ASSIGNED TASK:
Every line between the top of the data below and the line with "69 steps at", both ends included, must be retyped exactly.

DATA:
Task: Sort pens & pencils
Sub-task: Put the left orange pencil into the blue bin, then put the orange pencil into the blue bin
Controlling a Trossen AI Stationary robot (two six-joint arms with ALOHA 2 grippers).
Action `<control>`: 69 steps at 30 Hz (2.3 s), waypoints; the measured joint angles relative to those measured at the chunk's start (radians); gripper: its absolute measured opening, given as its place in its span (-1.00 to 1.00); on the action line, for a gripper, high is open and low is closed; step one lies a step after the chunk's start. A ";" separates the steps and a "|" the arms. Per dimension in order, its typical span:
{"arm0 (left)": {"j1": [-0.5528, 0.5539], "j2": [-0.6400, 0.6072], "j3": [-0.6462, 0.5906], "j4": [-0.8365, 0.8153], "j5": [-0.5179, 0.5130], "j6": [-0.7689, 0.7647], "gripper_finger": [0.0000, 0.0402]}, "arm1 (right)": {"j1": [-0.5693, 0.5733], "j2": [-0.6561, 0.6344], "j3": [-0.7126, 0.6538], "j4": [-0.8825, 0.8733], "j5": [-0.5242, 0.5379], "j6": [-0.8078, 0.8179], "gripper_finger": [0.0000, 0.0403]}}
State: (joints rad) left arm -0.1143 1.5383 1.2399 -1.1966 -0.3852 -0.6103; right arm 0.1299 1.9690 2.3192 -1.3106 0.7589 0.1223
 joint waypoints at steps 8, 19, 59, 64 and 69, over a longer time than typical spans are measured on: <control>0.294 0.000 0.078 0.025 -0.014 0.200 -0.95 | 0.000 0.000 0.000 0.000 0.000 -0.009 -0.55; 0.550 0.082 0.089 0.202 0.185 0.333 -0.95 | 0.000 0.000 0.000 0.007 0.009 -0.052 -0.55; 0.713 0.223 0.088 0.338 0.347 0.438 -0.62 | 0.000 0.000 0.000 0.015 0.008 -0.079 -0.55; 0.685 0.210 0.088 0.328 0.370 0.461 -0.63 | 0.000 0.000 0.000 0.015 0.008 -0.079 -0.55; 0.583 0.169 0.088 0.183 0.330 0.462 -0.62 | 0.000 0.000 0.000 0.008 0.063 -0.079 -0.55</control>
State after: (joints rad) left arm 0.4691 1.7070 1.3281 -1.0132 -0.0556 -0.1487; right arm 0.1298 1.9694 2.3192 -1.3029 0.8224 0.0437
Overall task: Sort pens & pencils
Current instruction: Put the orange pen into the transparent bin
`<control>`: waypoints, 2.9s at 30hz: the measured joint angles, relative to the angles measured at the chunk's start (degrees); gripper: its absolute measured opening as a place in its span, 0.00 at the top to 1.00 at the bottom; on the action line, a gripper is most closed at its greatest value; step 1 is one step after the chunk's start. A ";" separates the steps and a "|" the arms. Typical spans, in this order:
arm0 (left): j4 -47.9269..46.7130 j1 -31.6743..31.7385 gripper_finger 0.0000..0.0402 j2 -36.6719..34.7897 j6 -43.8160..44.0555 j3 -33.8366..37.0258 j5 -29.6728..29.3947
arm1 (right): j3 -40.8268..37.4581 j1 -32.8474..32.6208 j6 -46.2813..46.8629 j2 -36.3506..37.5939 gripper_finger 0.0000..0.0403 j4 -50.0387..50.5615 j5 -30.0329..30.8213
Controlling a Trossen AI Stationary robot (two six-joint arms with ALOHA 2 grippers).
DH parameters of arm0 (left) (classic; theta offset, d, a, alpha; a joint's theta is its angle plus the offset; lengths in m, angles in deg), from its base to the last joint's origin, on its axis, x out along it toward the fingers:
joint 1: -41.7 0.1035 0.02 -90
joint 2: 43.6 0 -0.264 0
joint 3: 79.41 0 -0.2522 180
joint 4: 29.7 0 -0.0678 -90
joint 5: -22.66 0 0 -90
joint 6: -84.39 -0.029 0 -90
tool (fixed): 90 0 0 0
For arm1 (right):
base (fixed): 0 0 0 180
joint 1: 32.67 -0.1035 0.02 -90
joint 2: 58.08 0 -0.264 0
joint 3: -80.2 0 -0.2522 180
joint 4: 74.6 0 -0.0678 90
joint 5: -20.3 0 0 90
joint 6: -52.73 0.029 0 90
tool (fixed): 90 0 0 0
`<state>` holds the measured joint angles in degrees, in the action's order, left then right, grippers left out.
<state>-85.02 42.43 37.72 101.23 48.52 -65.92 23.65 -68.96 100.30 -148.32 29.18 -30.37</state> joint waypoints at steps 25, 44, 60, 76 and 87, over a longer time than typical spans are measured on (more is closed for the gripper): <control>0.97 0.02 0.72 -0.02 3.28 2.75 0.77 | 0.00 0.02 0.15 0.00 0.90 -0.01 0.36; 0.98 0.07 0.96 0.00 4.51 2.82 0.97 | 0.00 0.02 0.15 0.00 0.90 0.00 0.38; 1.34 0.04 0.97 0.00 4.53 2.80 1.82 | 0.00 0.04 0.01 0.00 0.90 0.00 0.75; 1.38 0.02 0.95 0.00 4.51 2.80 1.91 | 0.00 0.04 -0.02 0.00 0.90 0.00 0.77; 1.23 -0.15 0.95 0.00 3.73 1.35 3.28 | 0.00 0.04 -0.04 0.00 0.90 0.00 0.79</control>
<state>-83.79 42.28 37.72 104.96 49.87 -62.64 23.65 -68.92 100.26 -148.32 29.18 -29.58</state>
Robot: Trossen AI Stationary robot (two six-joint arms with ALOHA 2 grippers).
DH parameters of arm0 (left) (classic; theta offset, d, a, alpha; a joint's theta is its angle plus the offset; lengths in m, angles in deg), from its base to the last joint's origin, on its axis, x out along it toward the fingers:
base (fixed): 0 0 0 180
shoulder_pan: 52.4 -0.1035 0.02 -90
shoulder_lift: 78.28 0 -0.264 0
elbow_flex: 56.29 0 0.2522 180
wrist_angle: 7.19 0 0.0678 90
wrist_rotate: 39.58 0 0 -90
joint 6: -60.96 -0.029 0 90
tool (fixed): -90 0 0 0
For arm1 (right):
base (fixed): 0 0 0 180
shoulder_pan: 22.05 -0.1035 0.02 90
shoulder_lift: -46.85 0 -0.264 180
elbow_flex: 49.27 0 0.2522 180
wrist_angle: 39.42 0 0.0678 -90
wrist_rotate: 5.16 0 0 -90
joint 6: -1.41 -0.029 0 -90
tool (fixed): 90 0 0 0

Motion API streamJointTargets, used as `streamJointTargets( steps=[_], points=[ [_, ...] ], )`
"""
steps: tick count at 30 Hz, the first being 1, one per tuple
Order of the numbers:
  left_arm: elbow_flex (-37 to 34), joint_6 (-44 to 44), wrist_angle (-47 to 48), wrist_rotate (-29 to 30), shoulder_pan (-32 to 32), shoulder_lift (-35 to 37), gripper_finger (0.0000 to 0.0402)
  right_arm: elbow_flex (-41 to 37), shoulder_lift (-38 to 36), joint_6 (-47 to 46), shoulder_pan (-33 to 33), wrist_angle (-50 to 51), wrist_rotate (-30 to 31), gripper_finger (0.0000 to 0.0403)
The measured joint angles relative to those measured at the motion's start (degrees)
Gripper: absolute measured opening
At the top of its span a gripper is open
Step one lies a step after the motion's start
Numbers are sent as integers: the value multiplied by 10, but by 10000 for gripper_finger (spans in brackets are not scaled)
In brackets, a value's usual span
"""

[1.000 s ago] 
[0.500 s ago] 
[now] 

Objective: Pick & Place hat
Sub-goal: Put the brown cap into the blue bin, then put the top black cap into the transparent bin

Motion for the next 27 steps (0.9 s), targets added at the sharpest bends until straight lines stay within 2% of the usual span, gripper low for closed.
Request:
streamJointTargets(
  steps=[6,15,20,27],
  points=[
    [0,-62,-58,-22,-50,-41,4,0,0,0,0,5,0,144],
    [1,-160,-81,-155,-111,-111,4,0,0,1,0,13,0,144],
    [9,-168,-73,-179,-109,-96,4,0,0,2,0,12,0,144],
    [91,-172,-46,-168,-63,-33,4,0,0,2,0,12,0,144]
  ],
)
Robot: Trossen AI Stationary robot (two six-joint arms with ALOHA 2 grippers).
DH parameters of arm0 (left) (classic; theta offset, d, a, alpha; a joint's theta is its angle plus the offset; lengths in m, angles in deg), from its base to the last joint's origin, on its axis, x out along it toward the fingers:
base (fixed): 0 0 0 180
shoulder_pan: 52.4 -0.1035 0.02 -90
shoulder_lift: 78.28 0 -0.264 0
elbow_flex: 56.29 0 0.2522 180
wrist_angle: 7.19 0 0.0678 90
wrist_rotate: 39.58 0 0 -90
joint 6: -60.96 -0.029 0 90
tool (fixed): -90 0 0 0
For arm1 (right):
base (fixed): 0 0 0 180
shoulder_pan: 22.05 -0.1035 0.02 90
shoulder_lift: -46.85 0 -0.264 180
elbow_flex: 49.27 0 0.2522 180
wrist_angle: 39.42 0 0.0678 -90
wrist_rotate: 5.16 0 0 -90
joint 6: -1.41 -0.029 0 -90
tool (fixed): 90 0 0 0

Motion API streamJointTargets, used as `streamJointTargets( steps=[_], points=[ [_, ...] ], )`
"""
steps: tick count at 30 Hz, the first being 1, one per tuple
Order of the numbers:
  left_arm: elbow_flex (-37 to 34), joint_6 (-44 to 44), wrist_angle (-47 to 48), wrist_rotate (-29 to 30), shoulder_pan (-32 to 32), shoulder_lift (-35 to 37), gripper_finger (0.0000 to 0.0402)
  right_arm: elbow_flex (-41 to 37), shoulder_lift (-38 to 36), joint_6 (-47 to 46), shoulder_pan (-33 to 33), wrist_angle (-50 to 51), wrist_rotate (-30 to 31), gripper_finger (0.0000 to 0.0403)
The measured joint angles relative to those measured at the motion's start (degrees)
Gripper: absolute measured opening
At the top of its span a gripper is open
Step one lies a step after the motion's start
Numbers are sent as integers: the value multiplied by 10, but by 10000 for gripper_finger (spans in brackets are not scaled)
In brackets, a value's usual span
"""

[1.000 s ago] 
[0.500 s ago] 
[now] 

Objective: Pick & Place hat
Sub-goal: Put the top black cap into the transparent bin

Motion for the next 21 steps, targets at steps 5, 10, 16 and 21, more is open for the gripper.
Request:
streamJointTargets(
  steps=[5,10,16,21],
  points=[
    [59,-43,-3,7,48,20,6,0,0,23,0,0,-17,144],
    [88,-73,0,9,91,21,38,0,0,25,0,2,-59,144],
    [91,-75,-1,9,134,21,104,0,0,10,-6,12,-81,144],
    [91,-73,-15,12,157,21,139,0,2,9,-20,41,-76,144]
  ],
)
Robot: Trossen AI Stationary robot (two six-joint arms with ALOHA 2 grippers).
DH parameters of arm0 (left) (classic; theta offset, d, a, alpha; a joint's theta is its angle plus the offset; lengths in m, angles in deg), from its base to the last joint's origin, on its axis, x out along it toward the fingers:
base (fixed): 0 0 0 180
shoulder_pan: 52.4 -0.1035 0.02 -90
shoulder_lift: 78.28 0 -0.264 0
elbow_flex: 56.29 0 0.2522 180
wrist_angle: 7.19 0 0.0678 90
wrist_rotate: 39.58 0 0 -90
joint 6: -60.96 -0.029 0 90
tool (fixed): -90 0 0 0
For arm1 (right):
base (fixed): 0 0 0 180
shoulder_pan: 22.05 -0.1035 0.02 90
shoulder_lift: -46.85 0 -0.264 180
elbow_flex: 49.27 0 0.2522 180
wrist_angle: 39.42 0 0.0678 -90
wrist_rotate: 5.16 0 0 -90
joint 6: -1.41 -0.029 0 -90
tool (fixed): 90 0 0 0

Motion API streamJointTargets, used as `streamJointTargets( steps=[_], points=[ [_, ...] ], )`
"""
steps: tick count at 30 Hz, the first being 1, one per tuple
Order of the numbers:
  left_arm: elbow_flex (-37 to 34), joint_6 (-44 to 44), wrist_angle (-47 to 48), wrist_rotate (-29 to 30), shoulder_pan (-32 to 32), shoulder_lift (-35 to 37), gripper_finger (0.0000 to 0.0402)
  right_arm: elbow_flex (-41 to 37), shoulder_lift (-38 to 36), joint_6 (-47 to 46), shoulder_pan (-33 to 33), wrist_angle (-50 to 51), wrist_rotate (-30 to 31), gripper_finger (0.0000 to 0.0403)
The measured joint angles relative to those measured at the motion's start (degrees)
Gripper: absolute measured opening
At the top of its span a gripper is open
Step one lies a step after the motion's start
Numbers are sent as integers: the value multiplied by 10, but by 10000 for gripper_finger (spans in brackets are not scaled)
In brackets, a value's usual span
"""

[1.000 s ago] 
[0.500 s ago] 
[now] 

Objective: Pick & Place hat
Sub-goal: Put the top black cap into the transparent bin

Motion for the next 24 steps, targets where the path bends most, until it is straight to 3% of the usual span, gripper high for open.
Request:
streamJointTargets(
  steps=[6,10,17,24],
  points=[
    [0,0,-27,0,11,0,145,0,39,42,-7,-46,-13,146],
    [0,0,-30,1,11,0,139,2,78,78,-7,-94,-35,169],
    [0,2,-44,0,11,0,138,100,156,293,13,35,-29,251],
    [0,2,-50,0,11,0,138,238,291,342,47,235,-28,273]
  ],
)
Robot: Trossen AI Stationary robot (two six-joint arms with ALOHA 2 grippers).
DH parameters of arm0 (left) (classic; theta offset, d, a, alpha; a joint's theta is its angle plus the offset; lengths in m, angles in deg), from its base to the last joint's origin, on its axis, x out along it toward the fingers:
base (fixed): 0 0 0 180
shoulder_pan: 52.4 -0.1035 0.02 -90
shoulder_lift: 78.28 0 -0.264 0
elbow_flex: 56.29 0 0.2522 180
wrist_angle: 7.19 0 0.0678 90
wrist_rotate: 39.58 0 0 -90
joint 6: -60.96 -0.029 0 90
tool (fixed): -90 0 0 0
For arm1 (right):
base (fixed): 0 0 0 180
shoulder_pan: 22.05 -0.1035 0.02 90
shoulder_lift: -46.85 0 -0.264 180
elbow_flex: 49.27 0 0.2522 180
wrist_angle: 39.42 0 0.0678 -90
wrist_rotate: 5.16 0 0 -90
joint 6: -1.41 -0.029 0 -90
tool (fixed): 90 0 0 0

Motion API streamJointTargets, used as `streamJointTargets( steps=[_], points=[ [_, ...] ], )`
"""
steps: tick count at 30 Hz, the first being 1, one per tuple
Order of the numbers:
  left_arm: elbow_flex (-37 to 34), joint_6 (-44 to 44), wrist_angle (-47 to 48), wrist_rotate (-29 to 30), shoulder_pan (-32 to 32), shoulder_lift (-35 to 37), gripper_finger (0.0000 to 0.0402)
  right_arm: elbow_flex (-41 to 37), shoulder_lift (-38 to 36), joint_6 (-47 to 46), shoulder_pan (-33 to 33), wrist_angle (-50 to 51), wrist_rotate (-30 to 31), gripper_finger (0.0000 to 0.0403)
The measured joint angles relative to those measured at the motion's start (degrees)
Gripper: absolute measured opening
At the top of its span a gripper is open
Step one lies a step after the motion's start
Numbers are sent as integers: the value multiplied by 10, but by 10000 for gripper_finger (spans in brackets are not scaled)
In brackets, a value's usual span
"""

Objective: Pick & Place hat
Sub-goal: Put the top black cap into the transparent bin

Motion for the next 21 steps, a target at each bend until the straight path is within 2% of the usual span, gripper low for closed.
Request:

PROBLEM SOLUTION:
Task: Sort pens & pencils
Sub-task: Put the left orange pencil into the blue bin, then put the orange pencil into the blue bin
Controlling a Trossen AI Stationary robot (two six-joint arms with ALOHA 2 grippers).
Action `<control>`: 69 steps at 30 Hz (2.3 s), waypoints; the measured joint angles relative to those measured at the chunk's start (radians); gripper: its absolute measured opening, given as its place in its span (-1.00 to 1.00); on the action line, for a gripper, high is open and low is closed; step one lies a step after the chunk's start. A ";" separates the steps and a "|" the arms. Per dimension in order, its typical span:

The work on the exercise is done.